Why LibMyLife.com?
For years now, I’ve known that something was dreadfully wrong in my life. I’m married to a wonderful woman, I work with nice people, and I have all of my fingers and toes and other bits. Why then the depression, the fibromyalgia, the fear, the anger…?
If you’re reading this post, I’m guessing that on some level you have a similar sense that something is off in your life. You might not know what it is, or maybe you do.
I have some inklings as to what the problems in my life might be, but I don’t claim to be an expert on personal growth or mental health or any of that. I’m a dude who should be a lot more happy, if indeed the things that are supposed to make us happy actually did.
That’s the point of Liberating My Life. I want to free myself from the unhappy things (as much as any human being can) and the fake “happy” things so that I can concentrate on the real happy stuff. I want to share that process because I think my own struggles might help other people with similar issues.

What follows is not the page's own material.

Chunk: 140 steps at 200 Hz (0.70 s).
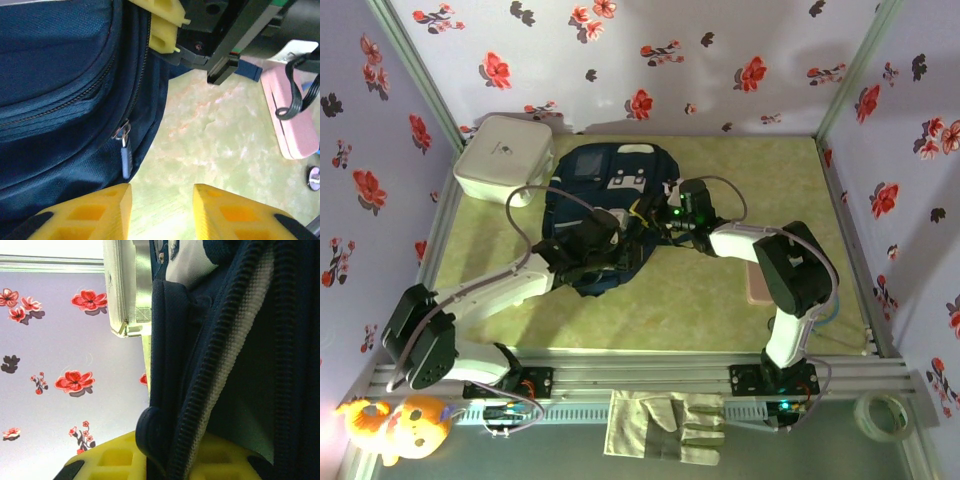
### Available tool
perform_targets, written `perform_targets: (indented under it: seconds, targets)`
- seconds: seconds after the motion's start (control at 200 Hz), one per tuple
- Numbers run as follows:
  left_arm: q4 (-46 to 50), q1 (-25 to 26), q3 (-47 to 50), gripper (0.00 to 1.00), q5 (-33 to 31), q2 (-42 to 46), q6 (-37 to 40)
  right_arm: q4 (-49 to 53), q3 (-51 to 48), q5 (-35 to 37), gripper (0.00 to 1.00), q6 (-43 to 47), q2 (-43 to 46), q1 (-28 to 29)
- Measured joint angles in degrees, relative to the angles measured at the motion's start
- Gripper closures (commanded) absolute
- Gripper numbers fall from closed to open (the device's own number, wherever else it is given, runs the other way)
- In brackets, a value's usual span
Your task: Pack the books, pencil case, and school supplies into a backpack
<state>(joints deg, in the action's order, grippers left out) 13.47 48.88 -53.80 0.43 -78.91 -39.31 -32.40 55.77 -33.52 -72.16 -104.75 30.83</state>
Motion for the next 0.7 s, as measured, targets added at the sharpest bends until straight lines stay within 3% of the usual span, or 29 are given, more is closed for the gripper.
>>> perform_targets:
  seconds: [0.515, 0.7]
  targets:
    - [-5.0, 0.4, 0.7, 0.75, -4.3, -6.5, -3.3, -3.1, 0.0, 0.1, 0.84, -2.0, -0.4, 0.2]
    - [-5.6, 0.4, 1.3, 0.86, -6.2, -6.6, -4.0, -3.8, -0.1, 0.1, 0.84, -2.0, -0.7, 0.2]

I’ve been dabbling at this for awhile, trying everything from intense political activity and medicine to fortune telling and religion. Mind you, I’m still politically active, I still take Citalopram, I still think that the diviner was giving me advice I needed to hear, and I still believe that atheism is just as stupid as unquestioning dogmatism. Those things are all a part of who I am right now. Hopefully, I’ll wean off of the Citalopram, but my faith, my spirituality, and my ideology are not the anchors that are holding me down. At one point, I thought that might be the case, but I was wrong.
A few weeks back, I was worrying (again) about money, and I typed the words “creating value” in Google. I searched for that because I knew that I wasn’t creating nearly the level of value that I’m capable of, and on some level, I understood that wealth was somehow tied to value, either through creating it, connecting people to it, or stealing it. I’m not too keen on stealing, so I wanted to think about ways that I could upgrade my value output.
Enter Steve Pavlina. The first link on Google was to Steve’s article How to Create Real Value, which was a very refreshing read. The previous article, on building wealth during a recession was also very enlightening. It wasn’t what he said, exactly- I knew most of what he was saying, having read a lot of Robert Heinlein and being interested in monetary policy and such. It was more about the way it was said.
I’m sure that Steve and I disagree on a lot of things- veganism for instance, but I very much respect his work. I feel that on some level Mr. Pavlina is continuing the social transformation that Heinlein wrote about throughout his entire career. Take a look at For Us, The Living, which was Heinlein’s first (and until recently, unpublished) novel from 1939. While it’s a bit pedantic in places, the society described is remarkably modern for a book that predates Second-Wave Feminism and the Internet.
Okay, enough about Mssrs. Heinlein and Pavlina…
My point, and the point of this site, is to let you ride along on a rather personal and probably bumpy ride to be the kind of person I really want to be. Right now, I’m fat and out of shape. I’m in debt up to my eyeballs. I work full-time at a job that is a pale shadow of what I’m capable of and which pays about half of what other people in my industry make for doing the same job. Yes, I will talk about it in more detail some other time; but, suffice it to say that I really do like the people I work with and it is good (as in helpful and meaningful) work. It’s just not my life’s work.
To someone who hasn’t read this article, the day-to-day shift in my focus- recipes one day, artistic musings about firewood the next, and a treatise on meat-eating the next- might seem scattered or confusing. That is not my intent. Everything I write here is a part of the mental, physical, and spiritual experiment that I am conducting. If I’m writing about hamburgers, it’s because I’m really trying to think about hamburgers and how they fit into my life. In the grand scheme of things, how we eat and why is just as important as how we earn our money and why or to whom we pray and why.
I guess that’s today’s lesson, assuming that I have one- little stuff. By nature, I’m a grand ideas, view-from-above, big picture sort of person. It’s very hard for me to break things down into small parts. Some people have trouble “seeing the forest for the trees”. I instead struggle to see the individual trees because it’s so easy for me to see the forest.
LibMyLife is the little stuff. It’s my magnifying glass, my microscope, and I’m putting myself underneath it.